J'en termine par la mesure centrale du projet de budget pour 2011, qui est la création d'un prélèvement sur les ressources financières des organismes HLM, fondé sur leur assujettissement à la contribution sur les revenus locatifs (CRL), et destiné à compenser la baisse des crédits d'aide à la pierre et à supporter la bosse des paiements de l'ANRU. Il est en effet prévu de confier à la caisse de garantie du logement locatif social (CGLLS) la gestion d'un fonds, alimenté par la CRL versée par les organismes de logement social, qui ne seraient plus exonérés de ce prélèvement à partir de 2011. Le produit attendu de cette mesure serait, en 2011, de 340 millions d'euros redistribués, pour 80 millions, vers le financement des aides à la pierre, et à hauteur de 260 millions, à l'ANRU. Le Gouvernement présente cette mesure comme un outil de mutualisation et de péréquation des ressources financières entre organismes HLM, mais également comme devant contribuer à la maîtrise des finances publiques grâce à la suppression d'une niche fiscale instituée à leur profit. Je considère que cette présentation est, par plusieurs aspects, abusive et trompeuse.

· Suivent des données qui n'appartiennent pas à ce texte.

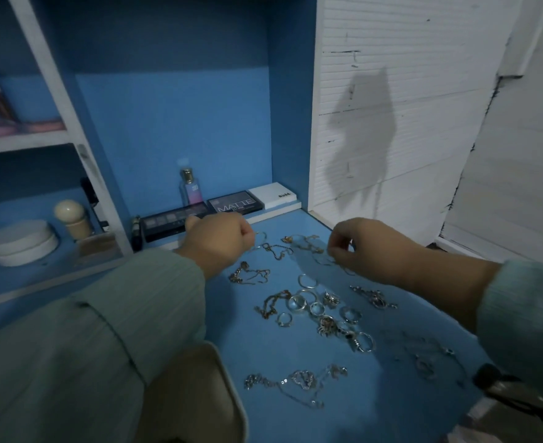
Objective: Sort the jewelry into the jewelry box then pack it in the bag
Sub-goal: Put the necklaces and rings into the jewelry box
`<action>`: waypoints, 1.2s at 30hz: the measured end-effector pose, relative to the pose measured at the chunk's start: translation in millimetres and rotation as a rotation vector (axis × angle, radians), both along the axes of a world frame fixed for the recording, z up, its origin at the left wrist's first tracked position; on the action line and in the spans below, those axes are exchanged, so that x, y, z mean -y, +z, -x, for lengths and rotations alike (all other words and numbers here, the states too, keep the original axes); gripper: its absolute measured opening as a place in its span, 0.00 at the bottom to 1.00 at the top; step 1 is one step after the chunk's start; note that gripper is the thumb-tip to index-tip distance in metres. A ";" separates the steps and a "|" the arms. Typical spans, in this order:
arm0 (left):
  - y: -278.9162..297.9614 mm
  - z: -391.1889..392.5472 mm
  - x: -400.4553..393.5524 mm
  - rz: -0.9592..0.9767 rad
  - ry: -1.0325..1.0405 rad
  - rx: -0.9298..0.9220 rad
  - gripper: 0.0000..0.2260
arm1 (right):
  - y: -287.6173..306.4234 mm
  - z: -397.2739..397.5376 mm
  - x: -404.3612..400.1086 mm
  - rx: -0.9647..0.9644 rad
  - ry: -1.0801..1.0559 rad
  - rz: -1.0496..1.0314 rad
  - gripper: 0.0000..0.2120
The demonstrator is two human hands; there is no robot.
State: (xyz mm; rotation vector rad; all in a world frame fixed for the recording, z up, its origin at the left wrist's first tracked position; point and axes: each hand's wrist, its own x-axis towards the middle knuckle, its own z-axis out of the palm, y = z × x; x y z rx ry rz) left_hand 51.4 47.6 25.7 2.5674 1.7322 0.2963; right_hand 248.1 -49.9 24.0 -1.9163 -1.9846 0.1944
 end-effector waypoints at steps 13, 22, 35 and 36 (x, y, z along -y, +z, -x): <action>27.8 71.9 77.5 0.443 -0.029 0.593 0.08 | 25.5 91.6 27.6 -0.594 0.045 -0.006 0.06; 15.7 120.0 124.6 0.504 0.128 0.604 0.07 | 6.2 144.1 49.5 -0.581 0.084 0.077 0.07; -2.2 127.1 149.5 0.152 0.081 -0.179 0.09 | -6.4 177.1 53.9 -0.071 0.167 0.130 0.11; -2.9 126.1 151.1 0.109 0.059 -0.240 0.09 | -6.3 177.8 53.9 -0.033 0.168 0.128 0.11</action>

M. Jean Arthuis, président . - C'est bien vu.

M. Philippe Dallier, rapporteur spécial . - Le non-assujettissement des organismes HLM à la CRL ne peut pas être considéré comme une niche fiscale. La CRL tire son origine de la contribution additionnelle au droit de bail, qui finançait l'Agence nationale de l'habitat (ANAH) et les aides aux propriétaires bailleurs et occupants privés. Depuis l'origine, les bailleurs sociaux n'étaient donc pas concernés par cette imposition, de même qu'ils ne bénéficiaient pas des aides de l'ANAH. Ensuite, la nouvelle contribution ne peut être qualifiée d'instrument de péréquation. En effet, dans la mesure où son assiette est constituée de la masse des loyers perçus, elle s'applique indifféremment et uniformément à tous les organismes, quelle que soit leur situation financière, leur implication dans les opérations de construction en cours ou à venir, ou l'état de leur parc.

Enfin, ce prélèvement n'irait pas intégralement au logement social, puisque l'ANRU consacre environ le tiers de son budget à des aménagements urbains qui ne sont pas directement liés au logement social.

Ces critiques étant largement partagées, j'espère que le Gouvernement changera d'avis. Restera, cependant, à trouver les 260 millions d'euros qui manqueront à l'ANRU, dont les dépenses seront « en bosse », à un niveau élevé jusqu'en 2015 au moins.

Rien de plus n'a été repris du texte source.